En plus des 7 dhatus, le nectar d’immortalité voyage de l’estomac jusqu’au sommet du crâne à l’endroit du chakra sahasrara où siège également brahmarandhra (l’ouverture de Brahma). En Occident, ce lieu est celui de la fontanelle, cet endroit souple au sommet du crâne des nourrissons. Si l’amrita bindu est assez fort, on peut percevoir la présence divine (Brahma) dans ce lieu de brahmarandhra. C’est par là que l’âme quitte le corps lorsque nous mourons. On dit qu’à l’âge de 6 mois, l’énergie remonte des pieds jusqu’au brahmarandhra, traversant tout le corps. Quand le prana (énergie vitale) arrive au sommet de la tête, c’est le moment où l’enfant commence à bouger ses bras et ses jambes avec vigueur.
A partir de brahmarandhra, l’amrita bindu redescend vers l’abdomen où le feu digestif (agni) le consume. Ceci arrive communément lorsque l’élève n’est pas encore purifié au point d’être capable de maintenir de manière constante le flux de l’amrita bindu dans les nadis.
Une mode de vie malsain et/ou une conduite irréfléchie, où les fluides du corps sont gâchés finira par fatiguer l’esprit et le corps, et affaiblir votre énergie vitale. On sera alors facilement malade et susceptible d’être influencé. La pratique du Yoga favorise l’accumulation de l’amrita indu et de les empêcher de redescendre vers agni (le feu digestif) où elles seront détruites.
L’amrita bindu est sensible, il réagit à toutes les fonctions du corps. Son cycle de vie dépend de votre santé, qui, elle, dépend de la pureté de votre alimentation, de la qualité de l’air que vous respirez et du style de vie que vous avez choisi. La pratique des asanas accroit l’amrita bindu. Si on ajoute à cela un comportement positif, notre qualité de vie s’améliore et notre esprit se renforce.
La pratique quotidienne des postures inversées durant une période suffisamment longue permettra l’accumulation de l’amrita bindu au sommet de la tête et empêchera sa descente vers l’abdomen et sa destruction par agni.
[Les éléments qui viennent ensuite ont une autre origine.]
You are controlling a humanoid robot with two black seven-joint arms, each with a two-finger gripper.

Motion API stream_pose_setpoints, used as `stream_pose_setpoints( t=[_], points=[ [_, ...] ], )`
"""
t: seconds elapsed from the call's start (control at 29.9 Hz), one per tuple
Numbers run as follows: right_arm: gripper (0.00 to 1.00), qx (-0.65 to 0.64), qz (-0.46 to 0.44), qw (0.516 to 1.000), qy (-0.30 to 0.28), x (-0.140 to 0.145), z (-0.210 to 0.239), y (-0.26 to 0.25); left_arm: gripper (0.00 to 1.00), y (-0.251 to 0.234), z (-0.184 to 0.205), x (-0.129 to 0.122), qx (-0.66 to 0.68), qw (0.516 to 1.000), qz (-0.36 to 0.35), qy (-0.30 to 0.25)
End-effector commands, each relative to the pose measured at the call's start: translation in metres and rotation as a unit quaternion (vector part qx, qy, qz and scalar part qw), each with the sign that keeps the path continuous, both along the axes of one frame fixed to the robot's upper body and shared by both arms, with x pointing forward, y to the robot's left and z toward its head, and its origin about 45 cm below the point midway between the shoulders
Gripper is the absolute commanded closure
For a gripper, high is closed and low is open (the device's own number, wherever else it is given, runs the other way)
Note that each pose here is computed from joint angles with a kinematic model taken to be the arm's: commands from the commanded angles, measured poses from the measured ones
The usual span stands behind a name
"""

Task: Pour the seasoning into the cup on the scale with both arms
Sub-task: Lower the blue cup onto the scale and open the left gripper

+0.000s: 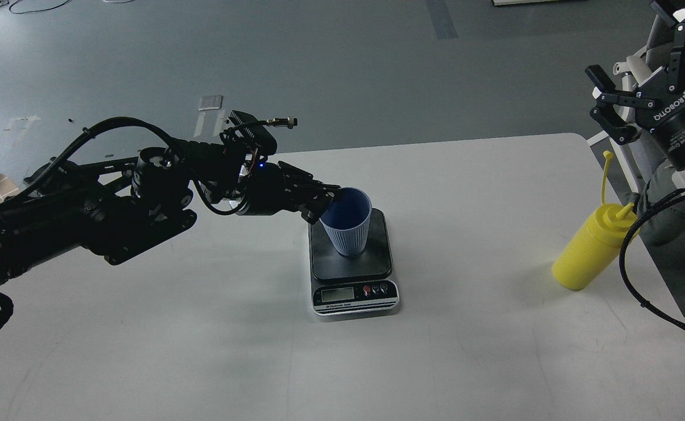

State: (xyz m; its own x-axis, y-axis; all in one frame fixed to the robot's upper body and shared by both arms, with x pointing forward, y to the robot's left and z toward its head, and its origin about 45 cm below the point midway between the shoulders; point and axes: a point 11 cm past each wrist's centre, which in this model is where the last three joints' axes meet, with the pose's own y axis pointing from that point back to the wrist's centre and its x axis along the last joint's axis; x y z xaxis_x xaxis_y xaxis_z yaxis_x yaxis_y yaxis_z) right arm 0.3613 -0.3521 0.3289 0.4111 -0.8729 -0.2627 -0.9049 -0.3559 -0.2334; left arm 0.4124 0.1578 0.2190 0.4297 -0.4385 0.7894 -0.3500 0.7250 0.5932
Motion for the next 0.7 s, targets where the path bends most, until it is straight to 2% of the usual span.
stream_pose_setpoints(
  t=[0.0, 0.13, 0.17, 0.33, 0.37, 0.47, 0.5, 0.57, 0.63, 0.67],
  points=[
    [0.00, 0.000, -0.001, 1.000, 0.002, 0.000, -0.001, -0.001, 1.00, 0.000, -0.002, -0.002, 0.006, 1.000, 0.000, 0.011],
    [0.00, 0.001, -0.001, 1.000, 0.003, 0.000, -0.002, -0.001, 0.99, 0.002, -0.004, -0.001, 0.009, 1.000, 0.003, 0.012],
    [0.00, 0.001, -0.001, 1.000, 0.003, 0.000, -0.002, -0.001, 0.95, 0.002, -0.004, -0.001, 0.009, 1.000, 0.003, 0.012],
    [0.00, 0.002, -0.002, 1.000, 0.004, 0.001, -0.003, -0.001, 0.69, 0.001, 0.002, 0.001, 0.006, 1.000, 0.003, 0.008],
    [0.00, 0.002, -0.002, 1.000, 0.004, 0.001, -0.002, -0.002, 0.54, 0.001, 0.003, 0.002, 0.005, 1.000, 0.005, 0.008],
    [0.00, 0.001, -0.002, 1.000, 0.005, 0.001, -0.003, -0.002, 0.27, 0.001, 0.006, 0.003, -0.001, 1.000, 0.007, 0.007],
    [0.00, 0.001, -0.002, 1.000, 0.005, 0.001, -0.003, -0.002, 0.27, 0.001, 0.006, 0.003, -0.001, 1.000, 0.007, 0.007],
    [0.00, 0.000, -0.002, 1.000, 0.005, 0.001, -0.003, -0.002, 0.09, -0.001, 0.011, 0.005, -0.013, 1.000, 0.011, 0.006],
    [0.00, 0.000, -0.002, 1.000, 0.005, 0.001, -0.003, -0.002, 0.03, -0.005, 0.019, 0.008, -0.042, 0.999, 0.024, 0.012],
    [0.00, 0.000, -0.002, 1.000, 0.005, 0.001, -0.003, -0.002, 0.02, -0.007, 0.026, 0.010, -0.069, 0.997, 0.035, 0.016]
  ],
)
La posture sur la tête, en particulier, est l’asana la plus efficace pour accumuler l’amrita bindu.
Lorsque l’amrita bindu a été rassemblé dans le lieu de brahmarandhra, l’élève va commencer à se sentir comme rafraîchi, allégé. Les processus mentaux sont renforcés et une énergie propre à la jeunesse reprend forme. On peut alors faire l’expérience d’une longue vie heureuse et saine. D’après la pensée indienne, Brahma nous a tous doté d’une centaine d’années à vivre. Ceux qui parvient à dépasser les cent ans est considéré comme immortel, ayant vaincu la mort. Selon Pattabhi Jois (fondateur du Yoga ashtanga), un yogi est capable de vivre jusqu’à 150 ou 200 ans dans la mesure ou son mode de vie est entièrement dédié au yoga et qu’il cultive une respiration longue et calme.
Beaucoup de textes anciens soulignent l’importance et le pouvoir de l’amrita bindu :
« Perdre l’amrita bindu c’est la mort, la conserver c’est dépasser la mortalité. »
« Le but d’une longue vie c’est qu’elle nous offre la possibilité de prier plus longtemps. » Sri K. Pattabhi Jois.